Le limitazioni di questo studio includono la dimensione relativamente piccola del campione, perché la miocardite post-vaccino è una complicazione rara, con ≈18 casi per ogni milione di dosi di vaccino somministrate. Le nostre coorti non erano equamente bilanciate tra i vaccini BNT162b2 e mRNA-1273: tutta la nostra coorte di controllo di adolescenti e la maggior parte della nostra coorte di miocarditi ha ricevuto il vaccino BNT162b2 (n=15).

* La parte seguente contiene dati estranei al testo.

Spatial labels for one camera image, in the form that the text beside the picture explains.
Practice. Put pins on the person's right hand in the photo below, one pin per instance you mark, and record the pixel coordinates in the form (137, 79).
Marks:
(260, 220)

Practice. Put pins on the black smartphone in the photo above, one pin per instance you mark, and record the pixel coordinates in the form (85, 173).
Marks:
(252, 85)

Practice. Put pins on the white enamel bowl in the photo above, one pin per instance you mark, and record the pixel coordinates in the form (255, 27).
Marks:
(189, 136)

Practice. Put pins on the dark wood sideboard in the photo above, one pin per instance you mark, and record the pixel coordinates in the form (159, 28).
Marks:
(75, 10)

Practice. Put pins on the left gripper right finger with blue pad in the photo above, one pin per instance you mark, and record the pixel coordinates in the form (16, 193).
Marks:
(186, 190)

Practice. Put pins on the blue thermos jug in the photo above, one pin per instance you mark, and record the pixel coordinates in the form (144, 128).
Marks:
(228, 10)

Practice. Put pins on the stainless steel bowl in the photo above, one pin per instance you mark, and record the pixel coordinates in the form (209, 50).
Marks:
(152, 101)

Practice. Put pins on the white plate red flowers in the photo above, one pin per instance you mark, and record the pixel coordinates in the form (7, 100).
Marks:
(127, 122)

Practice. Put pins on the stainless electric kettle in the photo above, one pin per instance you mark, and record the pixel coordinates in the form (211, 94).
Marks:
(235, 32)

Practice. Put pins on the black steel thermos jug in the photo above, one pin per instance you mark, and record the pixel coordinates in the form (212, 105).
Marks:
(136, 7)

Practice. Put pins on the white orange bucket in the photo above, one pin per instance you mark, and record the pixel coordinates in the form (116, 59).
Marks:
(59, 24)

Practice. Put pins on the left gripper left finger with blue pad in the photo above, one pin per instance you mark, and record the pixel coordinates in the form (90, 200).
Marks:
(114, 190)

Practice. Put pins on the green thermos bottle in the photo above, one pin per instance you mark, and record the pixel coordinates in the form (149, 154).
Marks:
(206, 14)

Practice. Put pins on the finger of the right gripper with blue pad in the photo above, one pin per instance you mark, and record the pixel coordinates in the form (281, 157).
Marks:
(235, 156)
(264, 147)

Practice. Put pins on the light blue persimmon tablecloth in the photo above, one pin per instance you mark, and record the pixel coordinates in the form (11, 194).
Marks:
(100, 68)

Inoltre, un’analisi più approfondita delle sottopopolazioni di cellule T, comprese le cellule Th17, che sono state precedentemente implicate nella miocardite/cardiomiopatia dilatativa non indotta da vaccino, o l’analisi del tessuto della biopsia cardiaca sarebbero informativi in futuro. Tuttavia, la nostra collaborazione multicentrica ha permesso un’analisi significativa di una coorte di miocarditi post-vaccino di dimensioni considerevoli. Inoltre, la rilevazione ultrasensiva dell’antigene mediante array a singola molecola non distingue se l’antigenemia di spike sia la causa o la conseguenza, e non tutti i pazienti con miocardite avevano un’antigenemia rilevabile. Piuttosto, l’immunofenotipizzazione pone importanti basi per comprendere meglio le complicazioni associate al vaccino anti-mRNA e fornisce un razionale per la ricerca futura per aiutare la progettazione e il dosaggio del vaccino. Questi risultati suggeriscono anche che la somministrazione di anticorpi anti-spike, se viene rilevata l’antigenemia da spike, potrebbe potenzialmente prevenire o invertire la miocardite post-vaccino.

È rassicurante che né il vaccino BNT162b2 né il vaccino mRNA-1273 inducano un’immunità adattativa anomala o risposte delle cellule T associate a un’attivazione immunitaria mirata al miocardio. Tuttavia, abbiamo rilevato l’antigene spike libero nel sangue di adolescenti e giovani adulti che hanno sviluppato una miocardite post vaccino mRNA. Sebbene le implicazioni di questo risultato debbano essere meglio comprese, questi risultati non alterano il rapporto rischio/beneficio a favore della vaccinazione contro COVID-19 per prevenire esiti clinici gravi.